I also worry about breaking current processing for scope="peer" on a
mapref, as mentioned at the end of the call yesterday, though theoretically
a new @processing-role value or new attribute could manage that. With DITA
1.2 we had a lot of discussion about the meaning of @scope, and decided
that it (together with @format and @href) always described something about
the target, rather than about content in that target. So, scope="peer"
means the map you are referencing is a peer map, not that the map is local
but keys or references inside it are peer. I still think that's the proper
course, though it resulted in some churn with tools I support that used to
take the opposite view.

For option one - I mentioned I had a bit more input, so here goes. We have
some limited support for cross-deliverable linking based on some
specialized map elements. The limited goal in our implementation was to
support cross-PDF links in the book version of the output. We ran into the
same issue of needing to know the "root map" of each deliverable for the
simple reason that PDF output is named for that root map. However, it seems
any solution like this would need to know the root map, because whether you
access that map or not, it is the best representation we have of the target
deliverable.

Given that we defined our specialization against pre-release DITA 1.2
(basically DITA 1.1 plus @keys), we were somewhat limited. The general way
we did it was to define each link target as:
1. @keys attribute, for example "linkTarget"
2. Associated @href (someFile.dita#topic)
3. With a nested <topicref> specialization, specify the root map
"otherDeliverable.ditamap", default to scope=peer, format=ditamap
4. Additional <data> specialization for other metadata useful to identify
target deliverables

As expected, content can then use keyref="linkTarget" to reference
someFile.dita#topic as used in otherDeliverable.ditamap.

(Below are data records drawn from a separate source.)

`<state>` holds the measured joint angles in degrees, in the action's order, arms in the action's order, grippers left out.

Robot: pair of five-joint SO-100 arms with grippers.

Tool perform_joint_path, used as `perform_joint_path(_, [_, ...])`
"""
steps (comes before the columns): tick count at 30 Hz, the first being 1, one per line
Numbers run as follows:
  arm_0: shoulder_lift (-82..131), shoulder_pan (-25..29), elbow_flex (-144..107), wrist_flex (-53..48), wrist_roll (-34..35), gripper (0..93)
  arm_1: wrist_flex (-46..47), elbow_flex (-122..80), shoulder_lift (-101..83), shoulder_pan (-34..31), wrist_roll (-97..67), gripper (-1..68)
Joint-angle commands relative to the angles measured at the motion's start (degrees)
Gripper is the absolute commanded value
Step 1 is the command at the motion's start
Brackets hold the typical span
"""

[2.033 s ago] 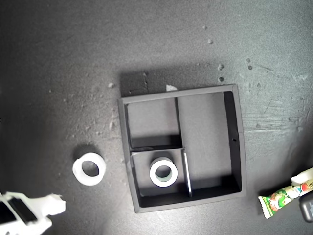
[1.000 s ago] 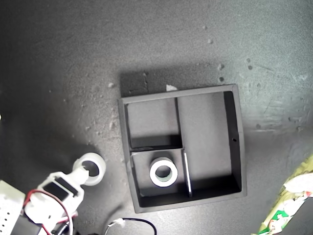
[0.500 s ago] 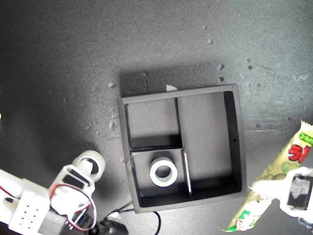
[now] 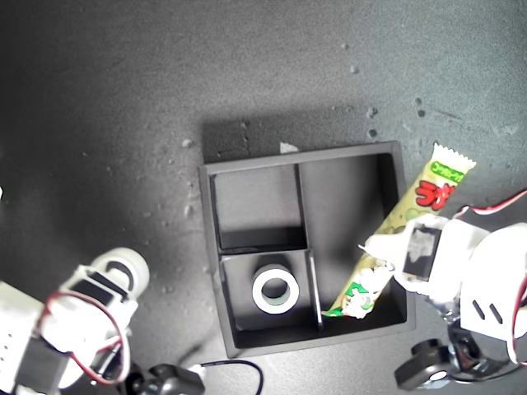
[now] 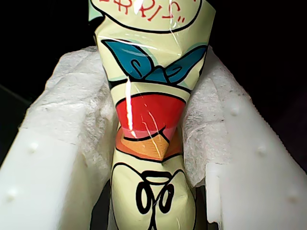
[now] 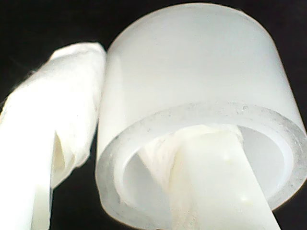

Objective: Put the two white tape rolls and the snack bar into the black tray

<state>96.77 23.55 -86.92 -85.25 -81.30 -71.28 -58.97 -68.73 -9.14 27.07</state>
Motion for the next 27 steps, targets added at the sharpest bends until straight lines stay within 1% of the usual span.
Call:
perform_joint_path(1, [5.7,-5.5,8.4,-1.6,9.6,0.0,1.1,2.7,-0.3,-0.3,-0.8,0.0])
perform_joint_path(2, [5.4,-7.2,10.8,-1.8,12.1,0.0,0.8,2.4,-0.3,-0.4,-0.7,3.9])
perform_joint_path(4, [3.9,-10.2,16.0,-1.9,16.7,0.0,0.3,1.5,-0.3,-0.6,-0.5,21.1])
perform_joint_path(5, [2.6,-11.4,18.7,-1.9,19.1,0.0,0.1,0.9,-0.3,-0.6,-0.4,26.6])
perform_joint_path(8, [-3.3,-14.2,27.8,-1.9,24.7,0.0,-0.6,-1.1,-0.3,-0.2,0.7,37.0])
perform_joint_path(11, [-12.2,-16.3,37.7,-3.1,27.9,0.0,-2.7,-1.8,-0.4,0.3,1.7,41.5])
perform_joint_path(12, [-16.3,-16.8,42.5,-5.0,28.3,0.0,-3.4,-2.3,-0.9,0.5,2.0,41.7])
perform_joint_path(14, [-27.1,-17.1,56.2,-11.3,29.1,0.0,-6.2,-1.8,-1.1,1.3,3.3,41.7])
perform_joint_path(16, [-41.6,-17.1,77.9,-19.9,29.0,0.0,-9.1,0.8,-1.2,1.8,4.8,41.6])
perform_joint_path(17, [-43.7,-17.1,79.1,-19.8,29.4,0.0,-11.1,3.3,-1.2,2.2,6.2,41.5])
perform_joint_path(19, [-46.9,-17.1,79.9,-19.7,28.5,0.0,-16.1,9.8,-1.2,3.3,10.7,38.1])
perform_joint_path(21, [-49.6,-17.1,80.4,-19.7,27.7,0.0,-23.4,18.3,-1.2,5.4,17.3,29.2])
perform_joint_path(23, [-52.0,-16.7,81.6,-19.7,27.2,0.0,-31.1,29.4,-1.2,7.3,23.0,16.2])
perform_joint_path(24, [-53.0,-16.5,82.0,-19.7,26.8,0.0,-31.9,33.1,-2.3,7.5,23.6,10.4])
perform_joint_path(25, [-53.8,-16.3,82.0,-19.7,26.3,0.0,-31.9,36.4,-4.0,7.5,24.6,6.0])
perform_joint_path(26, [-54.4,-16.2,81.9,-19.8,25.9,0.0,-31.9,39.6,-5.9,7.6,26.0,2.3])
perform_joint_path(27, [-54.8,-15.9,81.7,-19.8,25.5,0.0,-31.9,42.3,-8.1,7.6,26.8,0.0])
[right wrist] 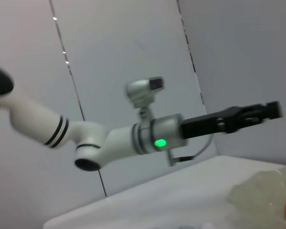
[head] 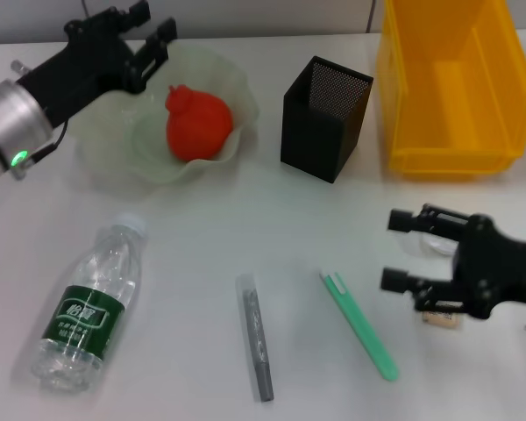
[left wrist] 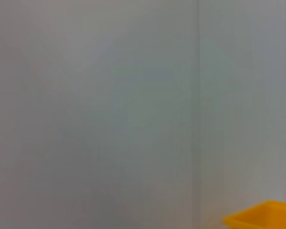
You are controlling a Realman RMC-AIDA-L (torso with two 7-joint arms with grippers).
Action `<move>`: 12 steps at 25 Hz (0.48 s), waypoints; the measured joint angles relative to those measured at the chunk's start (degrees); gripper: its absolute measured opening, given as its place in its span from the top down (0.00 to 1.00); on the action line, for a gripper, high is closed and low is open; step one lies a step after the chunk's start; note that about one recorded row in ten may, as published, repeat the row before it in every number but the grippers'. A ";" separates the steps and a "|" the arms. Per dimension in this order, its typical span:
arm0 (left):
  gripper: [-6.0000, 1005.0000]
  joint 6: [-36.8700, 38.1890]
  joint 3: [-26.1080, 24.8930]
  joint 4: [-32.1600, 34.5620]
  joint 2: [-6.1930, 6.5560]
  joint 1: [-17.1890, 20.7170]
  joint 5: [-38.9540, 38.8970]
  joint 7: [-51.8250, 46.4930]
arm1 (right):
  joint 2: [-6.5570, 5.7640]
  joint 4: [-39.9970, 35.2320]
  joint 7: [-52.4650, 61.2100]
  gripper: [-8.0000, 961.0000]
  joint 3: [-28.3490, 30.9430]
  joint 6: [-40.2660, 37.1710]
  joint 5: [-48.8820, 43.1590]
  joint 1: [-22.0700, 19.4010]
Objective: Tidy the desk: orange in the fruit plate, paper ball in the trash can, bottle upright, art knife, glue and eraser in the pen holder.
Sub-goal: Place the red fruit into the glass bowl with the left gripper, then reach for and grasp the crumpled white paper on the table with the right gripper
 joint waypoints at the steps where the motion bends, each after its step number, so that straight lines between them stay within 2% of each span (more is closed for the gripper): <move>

I believe this isn't exactly the same issue that Eliot is working on (using
keys from another root map / key space), but I think some of the issues are
the same - in either situation, the root map is effectively the entry point
for anything we want to figure out about addresses/keys in another
deliverable. So, it makes sense to me that you would need to reference it
in some way when setting up cross deliverable links.

Robert D Anderson
IBM Authoring Tools Development
Chief Architect, DITA Open Toolkit (http://dita-ot.sourceforge.net/)



From:	Chris Nitchie <chris.nitchie@oberontech.com>
To:	Eliot Kimber <ekimber@rsicms.com>,
Cc:	dita <dita@lists.oasis-open.org>
Date:	03/20/2013 09:12
Subject:	Re: [dita] Cross-Deliverable Linking: Requires a-priori
            knowledge of which maps are root maps
Sent by:	<dita@lists.oasis-open.org>



Eliot,

I think option 2 could be made palatable when used in combination with
scoped keys. I am planning to rewrite the Phase 2 proposal for scoped keys
to state that keys defined in a scope will be accessible from outside that
scope, so a combination of a peer mapref for purposes of defining
cross-deliverable keys, with a keyscope attribute, would define keys with a
qualified name for use in the local scope, e.g.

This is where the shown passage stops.